§ **Work order**: Only lines holding the word "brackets" are wanted from the records; copy all of them.

§ **Task material**:
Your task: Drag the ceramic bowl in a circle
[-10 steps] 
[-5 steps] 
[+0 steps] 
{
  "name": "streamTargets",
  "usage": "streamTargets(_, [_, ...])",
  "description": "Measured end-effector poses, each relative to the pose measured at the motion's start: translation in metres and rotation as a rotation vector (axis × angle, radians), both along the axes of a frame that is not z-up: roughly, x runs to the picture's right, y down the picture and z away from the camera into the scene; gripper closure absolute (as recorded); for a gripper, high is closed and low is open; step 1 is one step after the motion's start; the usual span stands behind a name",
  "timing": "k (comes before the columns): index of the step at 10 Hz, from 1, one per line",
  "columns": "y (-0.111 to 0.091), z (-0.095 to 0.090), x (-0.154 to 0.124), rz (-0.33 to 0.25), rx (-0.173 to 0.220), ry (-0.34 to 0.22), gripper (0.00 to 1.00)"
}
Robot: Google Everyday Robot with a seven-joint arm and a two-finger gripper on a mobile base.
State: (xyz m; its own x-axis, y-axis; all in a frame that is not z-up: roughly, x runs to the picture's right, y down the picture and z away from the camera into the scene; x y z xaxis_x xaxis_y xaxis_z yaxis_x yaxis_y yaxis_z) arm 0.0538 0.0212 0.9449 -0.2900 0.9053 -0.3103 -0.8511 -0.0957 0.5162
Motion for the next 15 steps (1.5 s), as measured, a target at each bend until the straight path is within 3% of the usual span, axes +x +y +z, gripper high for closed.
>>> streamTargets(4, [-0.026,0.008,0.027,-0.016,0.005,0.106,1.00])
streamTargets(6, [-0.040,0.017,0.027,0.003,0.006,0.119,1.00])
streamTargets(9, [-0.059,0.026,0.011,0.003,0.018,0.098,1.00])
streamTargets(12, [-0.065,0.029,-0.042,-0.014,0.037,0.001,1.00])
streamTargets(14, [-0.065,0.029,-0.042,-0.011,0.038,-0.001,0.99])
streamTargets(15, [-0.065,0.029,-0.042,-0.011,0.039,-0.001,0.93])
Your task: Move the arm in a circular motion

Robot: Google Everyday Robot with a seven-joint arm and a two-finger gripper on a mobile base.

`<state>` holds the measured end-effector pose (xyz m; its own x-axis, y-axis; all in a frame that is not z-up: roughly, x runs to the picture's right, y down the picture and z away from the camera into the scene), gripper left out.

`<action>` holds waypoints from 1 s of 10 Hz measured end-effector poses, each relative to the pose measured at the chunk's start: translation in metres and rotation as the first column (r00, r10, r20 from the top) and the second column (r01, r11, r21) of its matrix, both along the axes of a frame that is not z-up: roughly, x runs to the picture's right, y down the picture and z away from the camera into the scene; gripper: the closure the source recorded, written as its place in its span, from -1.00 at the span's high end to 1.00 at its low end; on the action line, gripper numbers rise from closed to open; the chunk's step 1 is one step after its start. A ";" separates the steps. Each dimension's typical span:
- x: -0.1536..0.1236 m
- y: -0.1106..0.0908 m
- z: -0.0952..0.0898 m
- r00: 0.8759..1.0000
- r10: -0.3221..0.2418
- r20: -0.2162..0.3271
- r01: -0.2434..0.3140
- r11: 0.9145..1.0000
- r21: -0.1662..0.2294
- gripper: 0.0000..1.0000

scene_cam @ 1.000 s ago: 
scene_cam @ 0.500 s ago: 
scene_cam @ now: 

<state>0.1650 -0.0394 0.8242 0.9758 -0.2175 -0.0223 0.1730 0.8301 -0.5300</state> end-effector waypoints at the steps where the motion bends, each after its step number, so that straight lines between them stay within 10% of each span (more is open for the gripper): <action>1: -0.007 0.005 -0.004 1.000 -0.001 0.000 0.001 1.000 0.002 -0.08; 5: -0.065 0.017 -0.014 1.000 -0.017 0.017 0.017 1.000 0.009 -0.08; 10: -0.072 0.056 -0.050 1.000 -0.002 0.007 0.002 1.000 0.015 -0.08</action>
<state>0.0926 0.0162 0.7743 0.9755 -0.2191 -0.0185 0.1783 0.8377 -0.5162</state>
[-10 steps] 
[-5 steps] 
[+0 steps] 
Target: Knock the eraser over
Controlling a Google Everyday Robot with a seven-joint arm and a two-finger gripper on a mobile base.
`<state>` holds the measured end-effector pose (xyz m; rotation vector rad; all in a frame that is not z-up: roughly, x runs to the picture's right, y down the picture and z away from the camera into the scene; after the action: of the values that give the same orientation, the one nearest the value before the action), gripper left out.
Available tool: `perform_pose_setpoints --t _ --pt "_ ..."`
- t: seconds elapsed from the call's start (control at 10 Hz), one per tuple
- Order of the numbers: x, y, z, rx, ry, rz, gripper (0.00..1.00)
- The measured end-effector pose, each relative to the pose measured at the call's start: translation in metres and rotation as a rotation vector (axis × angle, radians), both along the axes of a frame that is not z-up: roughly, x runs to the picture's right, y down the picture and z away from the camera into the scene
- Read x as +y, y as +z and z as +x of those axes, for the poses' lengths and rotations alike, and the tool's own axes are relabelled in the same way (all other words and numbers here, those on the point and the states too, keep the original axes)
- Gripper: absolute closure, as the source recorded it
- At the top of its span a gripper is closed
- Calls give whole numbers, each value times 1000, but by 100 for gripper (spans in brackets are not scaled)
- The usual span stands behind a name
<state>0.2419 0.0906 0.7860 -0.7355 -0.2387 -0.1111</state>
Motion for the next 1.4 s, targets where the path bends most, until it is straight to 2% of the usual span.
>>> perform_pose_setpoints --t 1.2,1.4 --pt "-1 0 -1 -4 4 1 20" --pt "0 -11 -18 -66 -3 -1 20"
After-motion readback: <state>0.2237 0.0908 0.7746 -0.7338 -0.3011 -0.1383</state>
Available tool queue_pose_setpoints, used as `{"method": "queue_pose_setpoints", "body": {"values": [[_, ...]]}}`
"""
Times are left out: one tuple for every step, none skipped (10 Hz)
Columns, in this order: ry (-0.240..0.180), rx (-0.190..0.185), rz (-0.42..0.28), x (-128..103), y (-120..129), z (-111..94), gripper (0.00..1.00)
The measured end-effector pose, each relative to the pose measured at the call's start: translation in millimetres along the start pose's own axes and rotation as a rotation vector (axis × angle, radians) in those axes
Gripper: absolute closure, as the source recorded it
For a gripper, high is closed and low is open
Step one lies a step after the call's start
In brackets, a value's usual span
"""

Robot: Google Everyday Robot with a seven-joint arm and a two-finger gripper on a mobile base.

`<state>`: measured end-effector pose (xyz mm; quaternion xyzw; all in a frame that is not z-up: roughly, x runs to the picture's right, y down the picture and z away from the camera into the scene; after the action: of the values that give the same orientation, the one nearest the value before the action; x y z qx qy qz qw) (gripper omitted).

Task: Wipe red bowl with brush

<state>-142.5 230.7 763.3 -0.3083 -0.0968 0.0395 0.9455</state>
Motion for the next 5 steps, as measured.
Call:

§ **Result of this task**:
- Calls give whole numbers, each value times 1000, but by 100 for gripper (spans in brackets are not scaled)
In brackets, a value's usual span

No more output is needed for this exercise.